Losing my religion. I used to have a photo Mom took of me and my dad standing on that retaining wall in the bright sun. It would've been the fall of 1963. We were each holding up a campaign sign. He had a comically oversized LBJ button, I had a garish Goldwater bumper sticker plastered on my school satchel. Yeah, I was that kid, carrying my books in a satchel. My right wing rebellion extended as far as a flirtation with Ayn Rand, but it didn't last. I ended up being an adherent of liberalism/scientism until I finally lost my religion. That's me in the corner.

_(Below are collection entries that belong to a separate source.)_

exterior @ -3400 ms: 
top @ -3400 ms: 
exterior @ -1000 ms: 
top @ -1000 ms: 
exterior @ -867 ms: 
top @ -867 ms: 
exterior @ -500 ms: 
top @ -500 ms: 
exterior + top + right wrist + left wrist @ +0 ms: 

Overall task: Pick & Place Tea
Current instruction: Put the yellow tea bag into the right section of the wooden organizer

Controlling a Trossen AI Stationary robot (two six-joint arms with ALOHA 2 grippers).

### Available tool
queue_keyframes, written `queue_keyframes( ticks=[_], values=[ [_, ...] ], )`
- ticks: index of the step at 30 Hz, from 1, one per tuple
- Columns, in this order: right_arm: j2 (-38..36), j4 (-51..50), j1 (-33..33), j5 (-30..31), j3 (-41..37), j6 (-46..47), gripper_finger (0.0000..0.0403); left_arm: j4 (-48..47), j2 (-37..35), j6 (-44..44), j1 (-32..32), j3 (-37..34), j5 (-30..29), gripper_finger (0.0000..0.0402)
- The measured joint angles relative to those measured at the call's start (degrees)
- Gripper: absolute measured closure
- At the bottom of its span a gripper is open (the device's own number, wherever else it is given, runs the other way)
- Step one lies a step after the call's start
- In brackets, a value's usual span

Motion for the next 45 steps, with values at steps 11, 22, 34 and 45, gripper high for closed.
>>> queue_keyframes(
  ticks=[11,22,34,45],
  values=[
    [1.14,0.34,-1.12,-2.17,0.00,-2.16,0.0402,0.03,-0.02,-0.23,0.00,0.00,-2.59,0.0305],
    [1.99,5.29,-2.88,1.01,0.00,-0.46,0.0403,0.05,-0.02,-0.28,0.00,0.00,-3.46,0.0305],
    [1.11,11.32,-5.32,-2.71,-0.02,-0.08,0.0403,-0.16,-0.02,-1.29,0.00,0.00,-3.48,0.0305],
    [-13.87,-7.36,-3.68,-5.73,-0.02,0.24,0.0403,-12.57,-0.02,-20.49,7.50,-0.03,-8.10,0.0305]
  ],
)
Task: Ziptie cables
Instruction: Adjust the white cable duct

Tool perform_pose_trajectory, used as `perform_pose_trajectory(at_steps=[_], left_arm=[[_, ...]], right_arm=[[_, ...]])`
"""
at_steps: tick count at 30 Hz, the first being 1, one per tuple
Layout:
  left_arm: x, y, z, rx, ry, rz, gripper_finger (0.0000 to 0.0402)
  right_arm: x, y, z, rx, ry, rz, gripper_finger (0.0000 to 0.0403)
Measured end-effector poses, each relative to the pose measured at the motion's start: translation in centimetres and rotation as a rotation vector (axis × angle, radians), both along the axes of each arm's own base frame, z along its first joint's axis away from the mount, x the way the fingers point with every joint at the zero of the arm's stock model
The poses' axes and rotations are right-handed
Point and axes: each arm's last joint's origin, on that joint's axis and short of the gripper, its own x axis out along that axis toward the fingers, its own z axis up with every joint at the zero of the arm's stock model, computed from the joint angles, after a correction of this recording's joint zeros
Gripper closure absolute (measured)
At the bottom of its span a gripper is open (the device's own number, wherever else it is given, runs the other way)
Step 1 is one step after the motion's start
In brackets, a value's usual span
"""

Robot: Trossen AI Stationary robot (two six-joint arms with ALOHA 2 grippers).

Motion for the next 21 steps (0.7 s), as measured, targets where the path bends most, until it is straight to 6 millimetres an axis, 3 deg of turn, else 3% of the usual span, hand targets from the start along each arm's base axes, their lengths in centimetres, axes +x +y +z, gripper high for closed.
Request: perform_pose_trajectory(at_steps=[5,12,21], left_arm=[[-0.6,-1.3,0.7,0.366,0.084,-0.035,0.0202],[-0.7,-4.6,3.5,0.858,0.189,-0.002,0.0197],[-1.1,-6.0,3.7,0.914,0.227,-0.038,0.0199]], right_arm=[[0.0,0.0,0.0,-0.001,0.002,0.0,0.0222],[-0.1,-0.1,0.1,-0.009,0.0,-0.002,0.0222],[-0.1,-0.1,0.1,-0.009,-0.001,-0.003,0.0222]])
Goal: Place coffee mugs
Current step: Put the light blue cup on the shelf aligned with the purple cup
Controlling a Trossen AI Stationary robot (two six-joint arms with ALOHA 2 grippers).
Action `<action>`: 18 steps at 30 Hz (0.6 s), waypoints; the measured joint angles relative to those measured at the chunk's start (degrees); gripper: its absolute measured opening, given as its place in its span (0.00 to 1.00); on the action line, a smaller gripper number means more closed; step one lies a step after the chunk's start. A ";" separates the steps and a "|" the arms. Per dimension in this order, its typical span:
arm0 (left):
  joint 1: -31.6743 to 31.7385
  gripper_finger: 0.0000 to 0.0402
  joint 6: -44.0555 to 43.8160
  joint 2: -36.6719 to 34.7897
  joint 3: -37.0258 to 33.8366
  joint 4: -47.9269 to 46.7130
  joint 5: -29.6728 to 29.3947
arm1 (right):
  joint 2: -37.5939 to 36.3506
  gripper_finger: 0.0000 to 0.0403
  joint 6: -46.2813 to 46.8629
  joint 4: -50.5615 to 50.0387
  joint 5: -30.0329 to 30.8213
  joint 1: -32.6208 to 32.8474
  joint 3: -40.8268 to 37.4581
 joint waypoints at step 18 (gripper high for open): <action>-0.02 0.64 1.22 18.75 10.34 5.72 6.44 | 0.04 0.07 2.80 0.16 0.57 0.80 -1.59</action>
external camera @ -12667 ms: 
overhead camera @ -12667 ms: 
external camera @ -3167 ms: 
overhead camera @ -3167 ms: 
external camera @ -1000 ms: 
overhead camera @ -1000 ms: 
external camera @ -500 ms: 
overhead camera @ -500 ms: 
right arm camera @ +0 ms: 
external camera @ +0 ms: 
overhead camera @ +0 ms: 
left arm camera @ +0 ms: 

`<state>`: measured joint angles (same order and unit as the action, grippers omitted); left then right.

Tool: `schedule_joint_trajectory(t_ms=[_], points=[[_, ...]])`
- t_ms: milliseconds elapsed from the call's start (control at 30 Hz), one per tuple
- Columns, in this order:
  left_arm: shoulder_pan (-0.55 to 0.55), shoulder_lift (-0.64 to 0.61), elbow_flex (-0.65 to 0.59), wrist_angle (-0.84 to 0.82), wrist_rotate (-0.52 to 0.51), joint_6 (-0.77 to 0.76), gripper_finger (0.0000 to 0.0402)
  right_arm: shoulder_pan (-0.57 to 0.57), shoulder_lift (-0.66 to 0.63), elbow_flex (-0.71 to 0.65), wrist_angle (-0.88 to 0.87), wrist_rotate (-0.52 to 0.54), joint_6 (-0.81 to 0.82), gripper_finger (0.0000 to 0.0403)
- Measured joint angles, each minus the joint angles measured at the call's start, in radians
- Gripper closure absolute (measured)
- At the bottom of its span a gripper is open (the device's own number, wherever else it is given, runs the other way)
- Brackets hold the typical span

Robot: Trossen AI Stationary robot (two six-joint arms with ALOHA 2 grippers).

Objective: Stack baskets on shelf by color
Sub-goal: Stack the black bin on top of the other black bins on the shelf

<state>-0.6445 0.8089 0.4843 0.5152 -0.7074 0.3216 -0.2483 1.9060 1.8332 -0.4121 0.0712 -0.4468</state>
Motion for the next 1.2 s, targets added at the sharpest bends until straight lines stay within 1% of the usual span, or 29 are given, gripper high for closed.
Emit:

Cravat. I kept up with the styles that washed through Oakley Elementary as best I could. I finally wore chucks. I combed my hair down over my forehead in imitation of the Beatles, prompting Mom to call me a mop-top. Paisley shirts were the first clothing craze I remember. Those got bumped by big bright polka dots; I had a shirt with dime size blue dots on black. But wearing a cravat was my idiosyncrasy. At the time it seemed very cool; now it looks like the badge of a creep. O tempora o mores, as Alice Miles, my ninth grade Latin teacher might've said. She gave me an A+ on my report card, the only one I got in that school. I thought things French were cool; thus the cravat. A friend and I created an imaginary musical group, Antoine and Illya. I was the French Antoine with my cravat, he was Illya Kuryakin from The Man from UNCLE; Antoine was my homage to Napoleon Solo. Damn. David McCallum is so much cooler. Live and learn.

Smoking. I had my first drug experiences living at 50 Greenwood Road: smoking stuff. No pot, that was Kenya. The native grape vine in the woods had visible channels running through it when you found an old dead vine; they were everywhere. Smoking grape vine segments was my first experiment. I don't remember if I came up with it or someone showed me. They were hard to draw; you couldn't get much smoke. But what you got tasted better than any other smoke I ever tasted. Should have stuck with grape vines. My mom smoked Salems. My dad didn't smoke. When we first moved to Asheville Dad allowed smoking in the house. After a dinner party I could find ashtrays full of cigarette butts. I collected a bunch of butts and tried smoking that tobacco in a little briar pipe I bought at a pawn shop. Truly dreadful tasting. Sometimes a friend would get hold of pipe tobacco, like Prince Albert. Still pretty bad. But it wasn't hard to score cigarettes, at 25¢ a pack. I didn't like smoking, but it was cool so I kept trying. I'd gotten pretty used to it by the time I made it to the Y in Nairobi. News was beginning to leak out that smoking caused lung cancer, and my dad laid down the law: smokers were banished outside, including Mom. Several years later when Mom and I were living together without Dad in Indialantic we bonded over that. She knew I was smoking down at Sam and Gail's, and she offered to buy me my Benson & Hedges at the grocery store to save money. That made it feel almost like we were friends, my mom and I. The fellowship of users is a bond like no other.